Will menyentuh kain hitam yang menutupi mata Hayley dengan hati-hati lalu membukanya dan ketika akhirnya matanya bertatapan dengan bola mata hijau itu lagi, ia menyesal karena bukan dirinya yang menembak Logan tadi. Will berharap Logan sudah mati sekarang. Mata Hayley sembab, tidak ada cahaya yang dikenalnya yang menguar dari mata itu. Mata itu seperti siap tertutup kapan saja.
Will berlutut di hadapan Hayley. “Yes, Love. Ini aku.” Ia lalu membuka ikatan yang mengikat kaki dan tangan Hayley dibantu oleh Yasmine yang masih sedikit gemetar.
“Apakah aku sedang sekarat? Apakah kau malaikat yang menjemputku?” tanya Hayley meracau. “Kau mirip sekali dengan Will.”
“It’s me, Love. You’re safe now.” Will menahan diri untuk tidak menangis melihat kondisi lemah Hayley. Ia mengangkat tubuh itu ke dengan hati-hati.
“Aku merindukan Will-ku,” gumam Hayley di gendongan Will. Kedua matanya setengah terbuka sekarang.
“Dia dehidrasi,” jelas Yasmine memegang pergelangan tangan Hayley yang memerah. “Logan tidak memberinya makanan atau minuman apapun dan membiarkannya di sini semalaman tanpa jaket.”

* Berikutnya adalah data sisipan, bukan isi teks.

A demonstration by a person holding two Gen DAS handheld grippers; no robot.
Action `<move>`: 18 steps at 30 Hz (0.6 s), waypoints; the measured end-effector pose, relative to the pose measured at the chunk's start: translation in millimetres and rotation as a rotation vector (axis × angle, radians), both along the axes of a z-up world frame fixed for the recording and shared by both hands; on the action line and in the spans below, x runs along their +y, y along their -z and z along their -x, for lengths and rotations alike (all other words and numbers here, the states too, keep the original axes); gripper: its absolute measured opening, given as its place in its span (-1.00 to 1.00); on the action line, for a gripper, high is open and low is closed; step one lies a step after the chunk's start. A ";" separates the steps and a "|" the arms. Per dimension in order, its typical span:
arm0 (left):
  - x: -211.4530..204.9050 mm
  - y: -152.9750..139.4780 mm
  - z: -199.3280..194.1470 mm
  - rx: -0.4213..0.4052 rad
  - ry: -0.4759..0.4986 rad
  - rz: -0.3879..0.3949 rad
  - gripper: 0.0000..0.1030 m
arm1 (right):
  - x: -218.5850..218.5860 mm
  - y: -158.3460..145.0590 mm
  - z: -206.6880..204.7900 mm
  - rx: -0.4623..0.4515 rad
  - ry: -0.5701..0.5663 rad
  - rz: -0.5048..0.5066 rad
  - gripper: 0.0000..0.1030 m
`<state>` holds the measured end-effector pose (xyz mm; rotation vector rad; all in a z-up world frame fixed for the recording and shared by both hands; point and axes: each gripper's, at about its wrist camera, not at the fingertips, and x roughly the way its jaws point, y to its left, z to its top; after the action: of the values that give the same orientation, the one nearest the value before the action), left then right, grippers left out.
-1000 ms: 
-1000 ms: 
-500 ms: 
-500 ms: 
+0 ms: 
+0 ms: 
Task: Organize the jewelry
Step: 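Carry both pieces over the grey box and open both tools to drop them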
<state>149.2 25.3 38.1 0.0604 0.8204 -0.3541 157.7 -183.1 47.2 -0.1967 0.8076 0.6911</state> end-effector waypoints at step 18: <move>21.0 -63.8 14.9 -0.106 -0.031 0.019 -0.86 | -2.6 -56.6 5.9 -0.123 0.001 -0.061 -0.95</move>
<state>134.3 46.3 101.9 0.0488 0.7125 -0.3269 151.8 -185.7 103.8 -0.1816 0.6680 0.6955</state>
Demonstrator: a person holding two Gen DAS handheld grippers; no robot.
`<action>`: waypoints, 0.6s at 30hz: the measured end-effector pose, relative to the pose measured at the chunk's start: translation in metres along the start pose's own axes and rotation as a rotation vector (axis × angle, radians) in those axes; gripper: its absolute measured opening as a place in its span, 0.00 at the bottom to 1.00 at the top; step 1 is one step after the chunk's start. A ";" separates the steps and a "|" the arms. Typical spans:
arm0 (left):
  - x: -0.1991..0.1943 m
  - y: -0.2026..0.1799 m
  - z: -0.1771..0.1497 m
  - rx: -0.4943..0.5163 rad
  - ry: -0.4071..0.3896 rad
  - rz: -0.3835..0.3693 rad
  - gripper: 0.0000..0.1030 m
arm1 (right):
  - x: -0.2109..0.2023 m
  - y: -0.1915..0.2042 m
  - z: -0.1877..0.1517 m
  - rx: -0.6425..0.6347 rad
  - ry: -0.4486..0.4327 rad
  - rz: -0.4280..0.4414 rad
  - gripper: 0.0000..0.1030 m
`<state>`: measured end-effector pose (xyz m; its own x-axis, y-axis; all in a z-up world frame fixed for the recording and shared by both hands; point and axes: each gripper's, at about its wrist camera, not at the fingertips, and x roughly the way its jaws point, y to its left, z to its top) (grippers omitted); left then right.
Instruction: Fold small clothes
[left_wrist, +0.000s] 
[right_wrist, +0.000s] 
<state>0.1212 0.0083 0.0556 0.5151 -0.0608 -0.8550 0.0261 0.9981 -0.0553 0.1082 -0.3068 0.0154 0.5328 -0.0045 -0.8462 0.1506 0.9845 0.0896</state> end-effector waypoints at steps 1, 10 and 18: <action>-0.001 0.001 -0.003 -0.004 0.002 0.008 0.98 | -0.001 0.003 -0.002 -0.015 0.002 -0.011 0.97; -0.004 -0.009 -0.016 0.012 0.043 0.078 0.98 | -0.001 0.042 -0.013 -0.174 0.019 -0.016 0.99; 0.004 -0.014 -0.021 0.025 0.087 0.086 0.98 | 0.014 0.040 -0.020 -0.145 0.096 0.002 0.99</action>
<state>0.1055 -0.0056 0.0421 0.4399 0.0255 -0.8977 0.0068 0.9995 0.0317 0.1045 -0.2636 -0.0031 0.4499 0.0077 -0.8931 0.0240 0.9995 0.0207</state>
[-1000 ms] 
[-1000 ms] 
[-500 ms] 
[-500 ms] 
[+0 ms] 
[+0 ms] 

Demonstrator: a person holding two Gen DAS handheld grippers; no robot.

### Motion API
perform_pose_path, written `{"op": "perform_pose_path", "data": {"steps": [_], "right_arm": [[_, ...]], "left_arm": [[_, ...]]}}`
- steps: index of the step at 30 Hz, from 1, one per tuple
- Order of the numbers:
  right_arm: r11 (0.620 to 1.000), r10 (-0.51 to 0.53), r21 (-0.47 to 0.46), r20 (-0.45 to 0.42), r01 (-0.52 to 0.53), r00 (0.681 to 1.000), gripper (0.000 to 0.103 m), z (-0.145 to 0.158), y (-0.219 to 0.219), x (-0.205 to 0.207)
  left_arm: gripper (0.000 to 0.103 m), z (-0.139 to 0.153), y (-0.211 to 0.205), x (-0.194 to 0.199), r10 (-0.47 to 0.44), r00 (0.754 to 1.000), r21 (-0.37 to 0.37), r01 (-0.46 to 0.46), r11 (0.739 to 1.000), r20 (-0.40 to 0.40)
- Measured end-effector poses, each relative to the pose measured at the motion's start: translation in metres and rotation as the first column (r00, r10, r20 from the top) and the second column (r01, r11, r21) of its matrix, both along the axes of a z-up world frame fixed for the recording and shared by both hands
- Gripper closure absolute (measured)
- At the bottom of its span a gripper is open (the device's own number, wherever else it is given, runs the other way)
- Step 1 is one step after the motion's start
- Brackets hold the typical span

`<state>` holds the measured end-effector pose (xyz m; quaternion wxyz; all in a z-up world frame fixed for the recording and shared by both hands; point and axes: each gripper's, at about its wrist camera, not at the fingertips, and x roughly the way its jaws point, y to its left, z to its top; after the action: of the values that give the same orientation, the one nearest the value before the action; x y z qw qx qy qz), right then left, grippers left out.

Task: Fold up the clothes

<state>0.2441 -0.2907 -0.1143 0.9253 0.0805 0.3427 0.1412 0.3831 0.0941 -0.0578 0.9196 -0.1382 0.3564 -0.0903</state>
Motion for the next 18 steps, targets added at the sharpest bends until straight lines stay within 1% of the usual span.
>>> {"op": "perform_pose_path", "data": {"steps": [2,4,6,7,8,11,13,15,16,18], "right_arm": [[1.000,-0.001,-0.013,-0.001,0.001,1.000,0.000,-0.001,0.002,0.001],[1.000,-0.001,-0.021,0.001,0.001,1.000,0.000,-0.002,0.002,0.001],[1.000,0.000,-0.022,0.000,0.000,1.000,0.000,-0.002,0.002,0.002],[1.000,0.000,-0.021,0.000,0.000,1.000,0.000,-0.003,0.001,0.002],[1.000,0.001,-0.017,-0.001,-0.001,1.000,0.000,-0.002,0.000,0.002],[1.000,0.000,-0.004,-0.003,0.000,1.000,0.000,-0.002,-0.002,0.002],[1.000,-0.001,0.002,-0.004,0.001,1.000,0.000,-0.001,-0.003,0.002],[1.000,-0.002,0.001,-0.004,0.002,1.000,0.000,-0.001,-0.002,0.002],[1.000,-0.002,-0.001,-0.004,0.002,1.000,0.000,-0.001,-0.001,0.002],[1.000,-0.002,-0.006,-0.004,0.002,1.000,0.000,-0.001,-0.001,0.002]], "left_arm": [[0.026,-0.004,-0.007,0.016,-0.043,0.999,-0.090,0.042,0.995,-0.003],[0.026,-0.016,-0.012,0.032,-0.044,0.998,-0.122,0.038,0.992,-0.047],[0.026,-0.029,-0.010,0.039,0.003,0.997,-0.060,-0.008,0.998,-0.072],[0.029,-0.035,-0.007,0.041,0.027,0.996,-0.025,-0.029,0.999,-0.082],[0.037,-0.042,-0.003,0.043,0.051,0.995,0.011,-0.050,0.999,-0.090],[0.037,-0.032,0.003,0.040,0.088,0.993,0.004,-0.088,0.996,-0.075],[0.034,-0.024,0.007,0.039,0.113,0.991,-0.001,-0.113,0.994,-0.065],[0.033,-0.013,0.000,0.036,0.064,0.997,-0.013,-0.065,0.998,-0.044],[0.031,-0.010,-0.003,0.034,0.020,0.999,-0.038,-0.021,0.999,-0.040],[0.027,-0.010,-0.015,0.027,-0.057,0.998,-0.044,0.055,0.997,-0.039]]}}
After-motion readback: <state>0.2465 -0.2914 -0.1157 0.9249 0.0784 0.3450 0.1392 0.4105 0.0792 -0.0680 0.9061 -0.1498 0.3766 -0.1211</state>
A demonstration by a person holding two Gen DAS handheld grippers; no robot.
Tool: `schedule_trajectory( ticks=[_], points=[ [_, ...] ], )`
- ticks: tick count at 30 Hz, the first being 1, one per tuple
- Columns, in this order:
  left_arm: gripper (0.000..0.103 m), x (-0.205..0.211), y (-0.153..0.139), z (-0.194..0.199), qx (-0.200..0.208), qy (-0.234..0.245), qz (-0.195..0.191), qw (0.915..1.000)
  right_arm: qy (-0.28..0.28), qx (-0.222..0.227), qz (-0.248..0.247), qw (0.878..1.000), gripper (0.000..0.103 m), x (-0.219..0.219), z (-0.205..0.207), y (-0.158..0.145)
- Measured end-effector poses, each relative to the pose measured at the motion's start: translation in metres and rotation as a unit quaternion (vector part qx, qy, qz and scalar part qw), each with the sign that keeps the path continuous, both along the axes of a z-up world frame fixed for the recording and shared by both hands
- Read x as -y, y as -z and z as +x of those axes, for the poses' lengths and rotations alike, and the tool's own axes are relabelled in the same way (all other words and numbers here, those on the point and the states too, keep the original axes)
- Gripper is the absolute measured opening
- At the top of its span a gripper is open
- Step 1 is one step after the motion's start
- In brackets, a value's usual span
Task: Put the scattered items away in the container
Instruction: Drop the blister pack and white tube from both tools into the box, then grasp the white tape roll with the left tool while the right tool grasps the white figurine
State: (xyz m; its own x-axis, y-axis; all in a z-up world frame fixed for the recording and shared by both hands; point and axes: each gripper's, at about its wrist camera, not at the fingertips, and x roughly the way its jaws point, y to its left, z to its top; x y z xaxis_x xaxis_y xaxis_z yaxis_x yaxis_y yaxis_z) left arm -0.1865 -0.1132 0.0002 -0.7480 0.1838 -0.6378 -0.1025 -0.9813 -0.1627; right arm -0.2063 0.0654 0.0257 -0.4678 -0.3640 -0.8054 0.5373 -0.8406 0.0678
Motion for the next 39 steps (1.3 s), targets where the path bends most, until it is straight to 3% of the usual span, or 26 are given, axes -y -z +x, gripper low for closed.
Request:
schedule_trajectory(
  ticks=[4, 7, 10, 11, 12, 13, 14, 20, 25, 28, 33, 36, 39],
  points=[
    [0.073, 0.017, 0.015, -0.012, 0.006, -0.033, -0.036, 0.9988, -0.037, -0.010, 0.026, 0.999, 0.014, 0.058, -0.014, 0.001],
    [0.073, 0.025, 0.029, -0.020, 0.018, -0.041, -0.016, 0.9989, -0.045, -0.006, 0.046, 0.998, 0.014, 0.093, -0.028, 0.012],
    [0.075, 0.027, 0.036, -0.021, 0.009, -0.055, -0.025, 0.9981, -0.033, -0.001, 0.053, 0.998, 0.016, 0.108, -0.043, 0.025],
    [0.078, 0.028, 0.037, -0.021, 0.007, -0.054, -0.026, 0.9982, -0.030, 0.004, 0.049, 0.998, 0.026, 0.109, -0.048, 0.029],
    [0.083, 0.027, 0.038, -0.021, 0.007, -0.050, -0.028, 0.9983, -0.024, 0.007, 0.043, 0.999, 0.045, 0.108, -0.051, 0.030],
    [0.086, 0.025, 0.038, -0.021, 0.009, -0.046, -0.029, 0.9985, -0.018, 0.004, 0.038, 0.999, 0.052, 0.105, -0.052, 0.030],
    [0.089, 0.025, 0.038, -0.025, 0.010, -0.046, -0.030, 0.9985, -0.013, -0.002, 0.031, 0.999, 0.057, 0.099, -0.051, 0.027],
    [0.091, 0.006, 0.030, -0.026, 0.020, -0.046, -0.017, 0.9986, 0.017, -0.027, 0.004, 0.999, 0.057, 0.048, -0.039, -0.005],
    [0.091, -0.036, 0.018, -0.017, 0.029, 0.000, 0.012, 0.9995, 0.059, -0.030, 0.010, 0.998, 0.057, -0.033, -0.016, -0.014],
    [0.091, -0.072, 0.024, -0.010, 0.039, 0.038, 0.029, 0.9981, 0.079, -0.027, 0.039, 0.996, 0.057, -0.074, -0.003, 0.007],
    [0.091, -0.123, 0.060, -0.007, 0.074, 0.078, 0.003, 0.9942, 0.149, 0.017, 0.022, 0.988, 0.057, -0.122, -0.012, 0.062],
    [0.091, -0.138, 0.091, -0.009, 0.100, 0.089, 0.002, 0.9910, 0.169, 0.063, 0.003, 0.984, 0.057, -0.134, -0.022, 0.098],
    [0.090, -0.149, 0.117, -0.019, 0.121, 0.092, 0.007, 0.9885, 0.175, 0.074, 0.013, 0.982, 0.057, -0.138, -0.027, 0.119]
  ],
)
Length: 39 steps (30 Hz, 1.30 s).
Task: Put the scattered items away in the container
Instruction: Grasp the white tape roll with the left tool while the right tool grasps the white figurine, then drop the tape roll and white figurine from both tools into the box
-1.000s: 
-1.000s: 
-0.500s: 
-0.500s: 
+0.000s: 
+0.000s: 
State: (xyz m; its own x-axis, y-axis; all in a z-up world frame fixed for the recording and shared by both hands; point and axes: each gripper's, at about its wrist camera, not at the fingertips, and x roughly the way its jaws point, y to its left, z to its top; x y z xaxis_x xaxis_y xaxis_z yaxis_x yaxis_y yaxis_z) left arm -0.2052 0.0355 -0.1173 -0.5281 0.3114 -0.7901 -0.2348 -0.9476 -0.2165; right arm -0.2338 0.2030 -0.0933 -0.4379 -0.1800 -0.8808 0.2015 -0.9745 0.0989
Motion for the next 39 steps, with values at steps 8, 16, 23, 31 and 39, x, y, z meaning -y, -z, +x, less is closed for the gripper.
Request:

Will mempercepat langkahnya keluar dari rooftop menuju lift untuk membawa Hayley ke rumah sakit terdekat diikuti Yasmine yang berlari kecil untuk menyamakan langkahnya dengan Will. Dan ketika mereka sampai di lobby apartemen yang ditempati Logan, puluhan polisi sudah mengepung tempat itu. Mereka secara bersamaan menoleh ketika Will, Yasmine, dan Hayley yang masih sedikit sadar di gendongan Will muncul.
“Minggir, dia tidak butuh kalian. Dia butuh dokter!” seru Yasmine mendorong polisi-polisi itu agar tidak menghalangi langkahnya dan Will.
Yasmine terlihat mengerikan, membentak-bentak para polisi dengan berani dan mendorong mereka yang berani menyentuhnya untuk menanyakan sesuatu. “Kubilang minggir, kau tak punya telinga? Minggir!”
“Yasmine,” ujar Will berusaha menenangkan padahal dirinya sendiri pun panik setengah mati.
Mereka akhirnya masuk ke dalam lift. Yasmine buru-buru menutup pintu lift itu sebelum salah satu polisi ikut masuk. Nafas Yasmine terengah-engah, Will di sebelahnya tidak mengatakan apapun. Ia membiarkan Yasmine menenangkan diri.
“Jangan tinggalkan aku lagi, Will,” bisik Hayley sangat pelan. Matanya sudah tertutup sempurna. “I wanna go home,” lanjutnya semakin pelan.
“I’ll get you home, Love. I’ll get you home. I promise,” balas Will lalu mengecup kening Hayley yang terasa dingin.